• Supplied data:
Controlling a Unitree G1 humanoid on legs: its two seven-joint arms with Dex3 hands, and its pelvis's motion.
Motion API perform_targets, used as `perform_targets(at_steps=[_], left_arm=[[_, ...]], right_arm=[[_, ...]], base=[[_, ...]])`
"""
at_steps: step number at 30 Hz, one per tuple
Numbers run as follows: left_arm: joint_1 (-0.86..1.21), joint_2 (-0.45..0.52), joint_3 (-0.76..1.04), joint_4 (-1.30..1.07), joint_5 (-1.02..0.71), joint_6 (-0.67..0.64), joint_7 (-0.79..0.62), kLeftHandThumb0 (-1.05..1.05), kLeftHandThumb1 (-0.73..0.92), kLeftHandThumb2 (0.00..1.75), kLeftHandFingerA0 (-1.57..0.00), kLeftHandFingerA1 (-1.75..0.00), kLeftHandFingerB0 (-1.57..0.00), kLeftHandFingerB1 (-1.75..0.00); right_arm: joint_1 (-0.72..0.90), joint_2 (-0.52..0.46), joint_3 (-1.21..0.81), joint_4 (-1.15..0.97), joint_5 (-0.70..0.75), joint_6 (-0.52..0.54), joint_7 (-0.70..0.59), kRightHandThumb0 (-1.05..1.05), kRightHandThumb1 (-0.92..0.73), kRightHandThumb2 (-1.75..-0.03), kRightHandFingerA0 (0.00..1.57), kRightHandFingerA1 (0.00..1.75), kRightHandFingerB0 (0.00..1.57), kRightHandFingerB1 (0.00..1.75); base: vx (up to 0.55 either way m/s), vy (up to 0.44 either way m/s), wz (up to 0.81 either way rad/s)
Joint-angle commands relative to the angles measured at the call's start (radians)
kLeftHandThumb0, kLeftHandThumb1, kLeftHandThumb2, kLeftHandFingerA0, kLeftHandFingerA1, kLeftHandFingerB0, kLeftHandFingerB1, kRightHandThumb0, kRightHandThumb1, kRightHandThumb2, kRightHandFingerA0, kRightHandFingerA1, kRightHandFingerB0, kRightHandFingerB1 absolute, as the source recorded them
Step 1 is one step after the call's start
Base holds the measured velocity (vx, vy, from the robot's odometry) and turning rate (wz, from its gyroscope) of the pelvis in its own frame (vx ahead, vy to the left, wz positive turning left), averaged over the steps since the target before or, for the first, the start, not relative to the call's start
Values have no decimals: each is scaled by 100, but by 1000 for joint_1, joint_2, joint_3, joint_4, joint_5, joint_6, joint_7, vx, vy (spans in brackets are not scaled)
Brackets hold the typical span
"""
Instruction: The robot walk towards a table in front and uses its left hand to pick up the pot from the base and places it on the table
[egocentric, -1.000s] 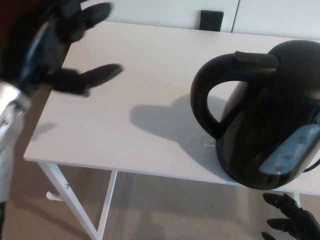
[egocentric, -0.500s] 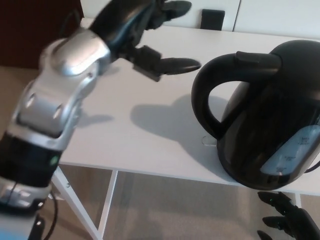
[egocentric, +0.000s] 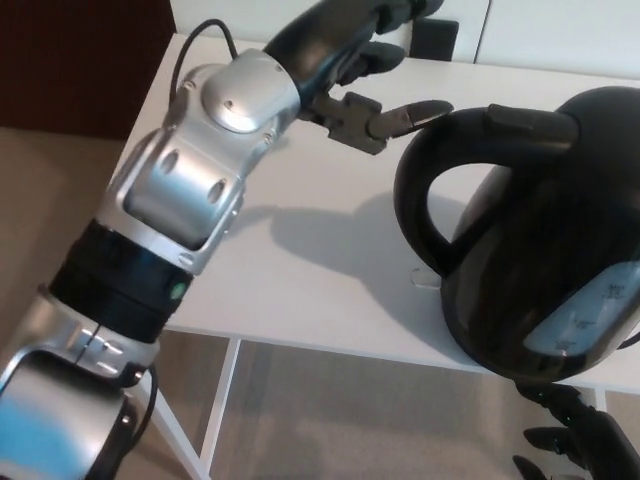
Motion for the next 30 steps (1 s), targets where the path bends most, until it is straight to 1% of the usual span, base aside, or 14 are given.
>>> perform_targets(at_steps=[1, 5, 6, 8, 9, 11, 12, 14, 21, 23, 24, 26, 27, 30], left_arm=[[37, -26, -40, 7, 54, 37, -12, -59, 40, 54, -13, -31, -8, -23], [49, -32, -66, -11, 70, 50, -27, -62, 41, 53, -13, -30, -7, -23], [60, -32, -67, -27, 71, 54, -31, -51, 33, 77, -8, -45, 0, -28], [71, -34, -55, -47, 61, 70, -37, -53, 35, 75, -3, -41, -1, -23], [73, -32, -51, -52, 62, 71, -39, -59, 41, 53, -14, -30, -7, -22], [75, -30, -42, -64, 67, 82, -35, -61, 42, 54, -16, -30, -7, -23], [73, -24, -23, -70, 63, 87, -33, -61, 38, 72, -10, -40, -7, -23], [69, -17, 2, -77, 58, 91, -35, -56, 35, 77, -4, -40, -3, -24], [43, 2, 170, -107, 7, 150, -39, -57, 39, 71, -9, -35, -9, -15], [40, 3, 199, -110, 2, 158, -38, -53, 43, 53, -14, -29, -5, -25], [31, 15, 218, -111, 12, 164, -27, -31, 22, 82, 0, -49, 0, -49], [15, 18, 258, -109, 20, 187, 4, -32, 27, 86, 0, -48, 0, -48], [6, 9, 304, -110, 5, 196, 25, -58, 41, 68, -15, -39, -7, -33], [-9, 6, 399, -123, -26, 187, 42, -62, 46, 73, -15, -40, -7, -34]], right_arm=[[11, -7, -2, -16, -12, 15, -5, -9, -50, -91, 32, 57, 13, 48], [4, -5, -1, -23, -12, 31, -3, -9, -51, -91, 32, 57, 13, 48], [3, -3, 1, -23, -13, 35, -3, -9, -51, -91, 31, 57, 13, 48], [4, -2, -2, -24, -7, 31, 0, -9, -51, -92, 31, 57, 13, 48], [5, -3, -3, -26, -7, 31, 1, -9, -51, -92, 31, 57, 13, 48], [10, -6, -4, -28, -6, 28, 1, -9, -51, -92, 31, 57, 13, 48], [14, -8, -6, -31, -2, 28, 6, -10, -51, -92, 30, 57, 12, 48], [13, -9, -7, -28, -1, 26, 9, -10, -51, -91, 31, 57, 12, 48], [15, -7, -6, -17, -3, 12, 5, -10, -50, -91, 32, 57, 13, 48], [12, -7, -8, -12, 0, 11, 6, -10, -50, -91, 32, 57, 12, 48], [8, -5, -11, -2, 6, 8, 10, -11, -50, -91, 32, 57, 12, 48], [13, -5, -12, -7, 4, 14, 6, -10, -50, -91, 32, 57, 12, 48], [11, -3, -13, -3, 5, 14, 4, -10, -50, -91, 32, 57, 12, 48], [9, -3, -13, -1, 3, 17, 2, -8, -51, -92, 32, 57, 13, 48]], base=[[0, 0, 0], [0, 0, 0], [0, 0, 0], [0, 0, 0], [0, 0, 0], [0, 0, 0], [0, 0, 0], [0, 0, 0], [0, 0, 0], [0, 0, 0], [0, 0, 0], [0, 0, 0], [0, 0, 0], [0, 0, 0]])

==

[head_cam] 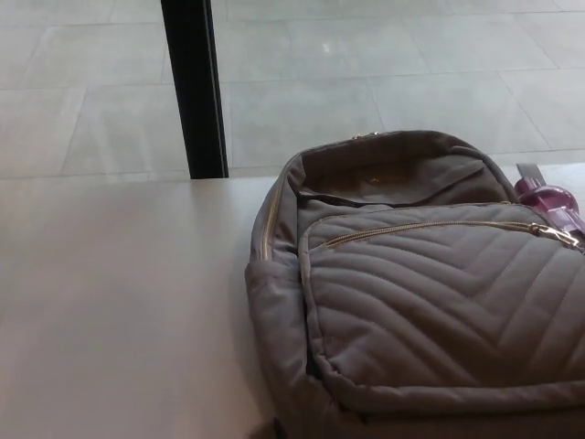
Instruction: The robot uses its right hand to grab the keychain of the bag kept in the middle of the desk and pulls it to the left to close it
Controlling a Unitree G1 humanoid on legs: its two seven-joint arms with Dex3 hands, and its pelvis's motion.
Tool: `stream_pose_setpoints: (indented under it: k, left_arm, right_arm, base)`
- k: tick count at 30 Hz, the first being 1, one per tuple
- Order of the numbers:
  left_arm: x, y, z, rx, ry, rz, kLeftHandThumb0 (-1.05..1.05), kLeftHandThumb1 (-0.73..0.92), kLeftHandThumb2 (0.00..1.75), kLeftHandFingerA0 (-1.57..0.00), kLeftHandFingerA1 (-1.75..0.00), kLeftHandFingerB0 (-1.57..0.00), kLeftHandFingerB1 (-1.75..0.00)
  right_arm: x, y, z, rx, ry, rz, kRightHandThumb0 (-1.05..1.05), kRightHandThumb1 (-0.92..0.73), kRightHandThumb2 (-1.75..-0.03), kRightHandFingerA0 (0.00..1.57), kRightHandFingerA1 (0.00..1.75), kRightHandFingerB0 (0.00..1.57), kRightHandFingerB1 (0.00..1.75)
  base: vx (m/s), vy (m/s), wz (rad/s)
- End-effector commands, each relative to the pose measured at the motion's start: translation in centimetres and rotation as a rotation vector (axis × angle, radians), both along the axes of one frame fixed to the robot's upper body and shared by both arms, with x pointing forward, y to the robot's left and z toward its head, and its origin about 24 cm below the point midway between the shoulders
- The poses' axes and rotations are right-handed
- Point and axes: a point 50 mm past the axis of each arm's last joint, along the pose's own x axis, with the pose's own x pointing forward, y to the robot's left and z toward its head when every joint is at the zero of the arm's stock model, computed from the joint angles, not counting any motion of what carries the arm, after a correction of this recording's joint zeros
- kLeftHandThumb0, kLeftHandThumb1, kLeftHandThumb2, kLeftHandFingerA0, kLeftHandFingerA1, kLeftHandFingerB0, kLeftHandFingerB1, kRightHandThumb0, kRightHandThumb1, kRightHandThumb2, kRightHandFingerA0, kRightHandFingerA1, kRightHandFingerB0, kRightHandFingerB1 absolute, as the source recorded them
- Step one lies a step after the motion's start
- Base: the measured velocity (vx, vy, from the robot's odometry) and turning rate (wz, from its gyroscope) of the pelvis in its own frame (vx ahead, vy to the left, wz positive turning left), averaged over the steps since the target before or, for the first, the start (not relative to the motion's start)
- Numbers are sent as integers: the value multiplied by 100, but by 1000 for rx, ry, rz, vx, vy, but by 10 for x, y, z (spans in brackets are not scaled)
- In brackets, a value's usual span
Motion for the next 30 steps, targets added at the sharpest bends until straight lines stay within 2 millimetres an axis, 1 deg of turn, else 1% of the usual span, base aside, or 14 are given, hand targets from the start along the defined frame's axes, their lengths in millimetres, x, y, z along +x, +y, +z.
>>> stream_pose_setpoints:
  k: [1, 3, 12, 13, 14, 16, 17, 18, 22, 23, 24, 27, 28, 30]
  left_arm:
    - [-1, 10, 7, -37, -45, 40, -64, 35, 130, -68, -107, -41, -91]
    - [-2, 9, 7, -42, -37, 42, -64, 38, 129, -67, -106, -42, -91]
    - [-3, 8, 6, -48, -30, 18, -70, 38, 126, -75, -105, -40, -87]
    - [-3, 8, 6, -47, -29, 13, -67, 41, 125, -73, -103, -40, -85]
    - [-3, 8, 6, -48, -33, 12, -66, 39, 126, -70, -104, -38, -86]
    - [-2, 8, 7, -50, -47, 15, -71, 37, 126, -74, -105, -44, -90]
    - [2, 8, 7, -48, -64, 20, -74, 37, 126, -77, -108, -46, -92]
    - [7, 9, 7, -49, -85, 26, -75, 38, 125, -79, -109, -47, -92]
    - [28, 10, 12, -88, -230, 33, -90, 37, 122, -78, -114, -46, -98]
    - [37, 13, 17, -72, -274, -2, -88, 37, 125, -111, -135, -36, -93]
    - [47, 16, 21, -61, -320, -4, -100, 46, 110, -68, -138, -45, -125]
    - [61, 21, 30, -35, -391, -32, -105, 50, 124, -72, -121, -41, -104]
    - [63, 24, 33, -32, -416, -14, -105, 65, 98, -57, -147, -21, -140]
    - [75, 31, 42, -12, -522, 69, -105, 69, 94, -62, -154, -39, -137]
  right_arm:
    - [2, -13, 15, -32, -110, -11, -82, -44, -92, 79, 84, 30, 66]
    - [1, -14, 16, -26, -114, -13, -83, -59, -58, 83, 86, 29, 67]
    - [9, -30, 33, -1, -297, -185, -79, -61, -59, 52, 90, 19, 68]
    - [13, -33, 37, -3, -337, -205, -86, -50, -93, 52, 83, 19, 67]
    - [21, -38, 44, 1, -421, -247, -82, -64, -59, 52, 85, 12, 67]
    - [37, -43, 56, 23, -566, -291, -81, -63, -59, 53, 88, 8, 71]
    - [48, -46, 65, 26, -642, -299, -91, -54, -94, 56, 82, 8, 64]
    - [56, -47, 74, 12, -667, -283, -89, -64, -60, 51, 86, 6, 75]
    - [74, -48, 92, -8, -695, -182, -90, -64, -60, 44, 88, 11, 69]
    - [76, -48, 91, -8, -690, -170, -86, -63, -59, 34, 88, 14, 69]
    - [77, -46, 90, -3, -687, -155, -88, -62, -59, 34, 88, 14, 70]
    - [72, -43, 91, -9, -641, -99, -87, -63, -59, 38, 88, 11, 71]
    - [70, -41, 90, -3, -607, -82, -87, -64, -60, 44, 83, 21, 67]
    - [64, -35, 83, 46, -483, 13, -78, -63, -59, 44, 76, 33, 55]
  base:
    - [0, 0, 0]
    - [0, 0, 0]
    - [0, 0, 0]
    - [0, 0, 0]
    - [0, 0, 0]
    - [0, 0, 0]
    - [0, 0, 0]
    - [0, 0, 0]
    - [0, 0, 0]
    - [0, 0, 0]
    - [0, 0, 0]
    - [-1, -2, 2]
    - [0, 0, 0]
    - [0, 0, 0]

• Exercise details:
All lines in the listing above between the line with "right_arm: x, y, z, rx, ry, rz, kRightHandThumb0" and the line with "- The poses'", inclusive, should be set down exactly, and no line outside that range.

• Response:
  right_arm: x, y, z, rx, ry, rz, kRightHandThumb0 (-1.05..1.05), kRightHandThumb1 (-0.92..0.73), kRightHandThumb2 (-1.75..-0.03), kRightHandFingerA0 (0.00..1.57), kRightHandFingerA1 (0.00..1.75), kRightHandFingerB0 (0.00..1.57), kRightHandFingerB1 (0.00..1.75)
  base: vx (m/s), vy (m/s), wz (rad/s)
- End-effector commands, each relative to the pose measured at the motion's start: translation in centimetres and rotation as a rotation vector (axis × angle, radians), both along the axes of one frame fixed to the robot's upper body and shared by both arms, with x pointing forward, y to the robot's left and z toward its head, and its origin about 24 cm below the point midway between the shoulders
- The poses' axes and rotations are right-handed

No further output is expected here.